Scottish physiologist

John Gray McKendrick (12 August 1841 – 2 January 1926) was a Scottish physiologist. He served as Regius Professor of Physiology at the University of Glasgow from 1876 to 1906, and was co-founder of the Physiological Society.

==Early life==
McKendrick was born on 12 August 1841, in Aberdeen, to merchant James McKendrick.

He was initially apprenticed as a lawyer (1855–1861) but left law to study medicine at the University of Aberdeen and the University of Edinburgh before graduating in 1864 as an MB ChB. He worked in Chester General Infirmary, Eastern Dispensary at Whitechapel then the Belford Hospital in Fort William.
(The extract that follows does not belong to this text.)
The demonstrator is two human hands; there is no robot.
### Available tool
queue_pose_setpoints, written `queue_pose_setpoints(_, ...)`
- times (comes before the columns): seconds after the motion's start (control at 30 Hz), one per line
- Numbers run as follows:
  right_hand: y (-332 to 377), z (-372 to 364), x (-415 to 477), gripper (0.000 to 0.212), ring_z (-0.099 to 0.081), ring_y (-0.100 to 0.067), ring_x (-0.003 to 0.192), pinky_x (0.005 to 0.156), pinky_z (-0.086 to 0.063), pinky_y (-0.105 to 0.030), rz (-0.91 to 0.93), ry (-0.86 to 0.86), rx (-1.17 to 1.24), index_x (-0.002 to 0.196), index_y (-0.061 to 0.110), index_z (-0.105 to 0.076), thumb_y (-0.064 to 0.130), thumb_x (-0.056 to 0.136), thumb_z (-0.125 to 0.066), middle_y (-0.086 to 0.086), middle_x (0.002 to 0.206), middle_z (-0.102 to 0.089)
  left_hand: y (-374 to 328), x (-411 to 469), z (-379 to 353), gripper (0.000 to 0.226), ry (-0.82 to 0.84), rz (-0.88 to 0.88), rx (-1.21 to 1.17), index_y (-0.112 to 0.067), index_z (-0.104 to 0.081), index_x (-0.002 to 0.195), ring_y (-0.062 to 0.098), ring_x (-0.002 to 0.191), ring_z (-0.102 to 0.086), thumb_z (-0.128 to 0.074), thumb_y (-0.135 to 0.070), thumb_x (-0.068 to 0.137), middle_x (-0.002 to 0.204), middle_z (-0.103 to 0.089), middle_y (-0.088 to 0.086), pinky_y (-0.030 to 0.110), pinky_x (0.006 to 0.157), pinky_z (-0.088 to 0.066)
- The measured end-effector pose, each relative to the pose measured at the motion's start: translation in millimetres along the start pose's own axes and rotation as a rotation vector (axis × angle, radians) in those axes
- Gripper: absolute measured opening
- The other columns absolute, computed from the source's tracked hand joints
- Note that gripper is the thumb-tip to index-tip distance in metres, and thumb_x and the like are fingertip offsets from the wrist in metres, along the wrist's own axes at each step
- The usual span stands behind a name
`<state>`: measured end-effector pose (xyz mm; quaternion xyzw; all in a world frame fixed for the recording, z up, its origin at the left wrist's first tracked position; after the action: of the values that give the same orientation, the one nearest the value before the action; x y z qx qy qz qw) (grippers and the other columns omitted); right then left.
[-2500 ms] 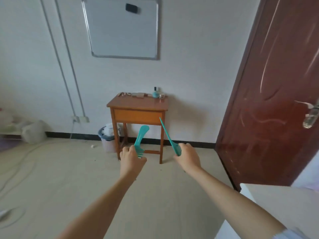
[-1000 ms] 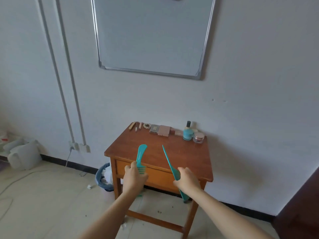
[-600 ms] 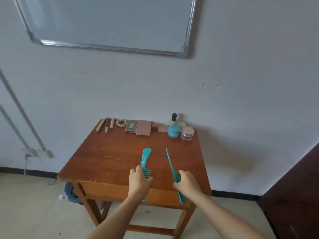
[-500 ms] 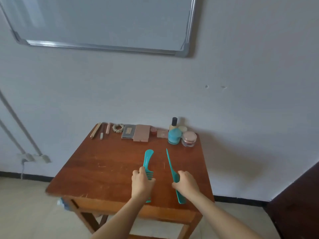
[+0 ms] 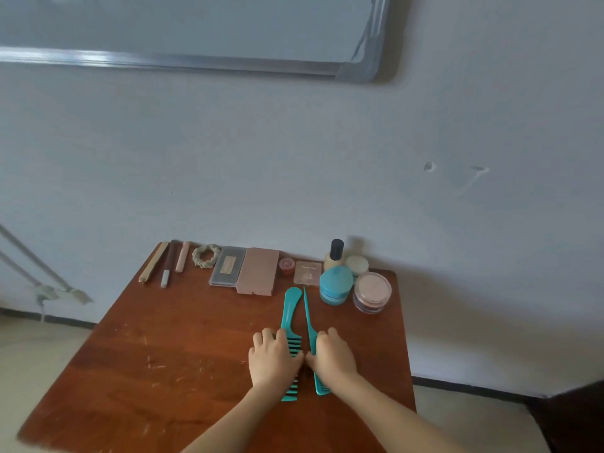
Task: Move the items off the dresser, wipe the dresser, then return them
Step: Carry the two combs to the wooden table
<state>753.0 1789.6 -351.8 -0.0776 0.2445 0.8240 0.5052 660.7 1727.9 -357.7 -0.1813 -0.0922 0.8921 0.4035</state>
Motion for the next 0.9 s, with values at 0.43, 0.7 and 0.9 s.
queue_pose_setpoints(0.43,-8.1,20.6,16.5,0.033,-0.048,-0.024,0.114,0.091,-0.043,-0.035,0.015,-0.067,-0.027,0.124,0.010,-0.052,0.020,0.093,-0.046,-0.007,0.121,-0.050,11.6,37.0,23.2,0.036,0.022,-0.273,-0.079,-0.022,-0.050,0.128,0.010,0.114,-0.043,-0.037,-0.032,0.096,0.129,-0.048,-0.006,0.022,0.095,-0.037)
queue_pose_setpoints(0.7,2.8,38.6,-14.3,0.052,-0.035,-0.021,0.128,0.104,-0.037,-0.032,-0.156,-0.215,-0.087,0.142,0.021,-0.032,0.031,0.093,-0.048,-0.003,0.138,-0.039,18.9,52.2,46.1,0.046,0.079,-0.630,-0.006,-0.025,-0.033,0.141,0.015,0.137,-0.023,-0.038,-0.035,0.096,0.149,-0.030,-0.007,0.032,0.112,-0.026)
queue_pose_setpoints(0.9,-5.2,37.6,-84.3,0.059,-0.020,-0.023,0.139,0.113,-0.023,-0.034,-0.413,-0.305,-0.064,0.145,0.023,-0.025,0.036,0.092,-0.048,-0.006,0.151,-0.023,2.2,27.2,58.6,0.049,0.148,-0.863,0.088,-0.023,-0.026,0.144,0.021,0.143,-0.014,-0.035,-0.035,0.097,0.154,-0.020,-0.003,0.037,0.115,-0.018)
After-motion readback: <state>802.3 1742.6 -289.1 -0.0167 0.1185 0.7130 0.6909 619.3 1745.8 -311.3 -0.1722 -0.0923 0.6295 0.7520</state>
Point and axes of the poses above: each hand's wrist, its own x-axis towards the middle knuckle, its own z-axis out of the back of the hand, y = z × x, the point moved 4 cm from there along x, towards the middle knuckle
In 1869, he became the assistant to the Professor of Physiology at the University of Edinburgh, John Hughes Bennett, pursuing his own research into the nervous system and special senses. McKendrick went on to be elected as a Fellow of the Royal Society of Edinburgh in 1873, having been proposed by William Turner, serving as a councillor and eventually the Vice-President from 1894 until 1900. He won the Society's Makdougall-Brisbane Prize for the period 1894–96.

==Glasgow==
He took up a post at the University of Glasgow in 1873, first as an extramural lecturer (one of his students was the physician Sophia Jex-Blake) and then as Regius Professor of Physiology in 1876. John McKenrick was a popular lecturer, raising significant funds for modernising his department and leading it into concentrating on the study and teaching of physiology. McKendrik sought to reflect his modernising efforts in the renaming his position, from Chair of "Theory of Physic or Institutes of Medicine" to Chair of Physiology in 1893.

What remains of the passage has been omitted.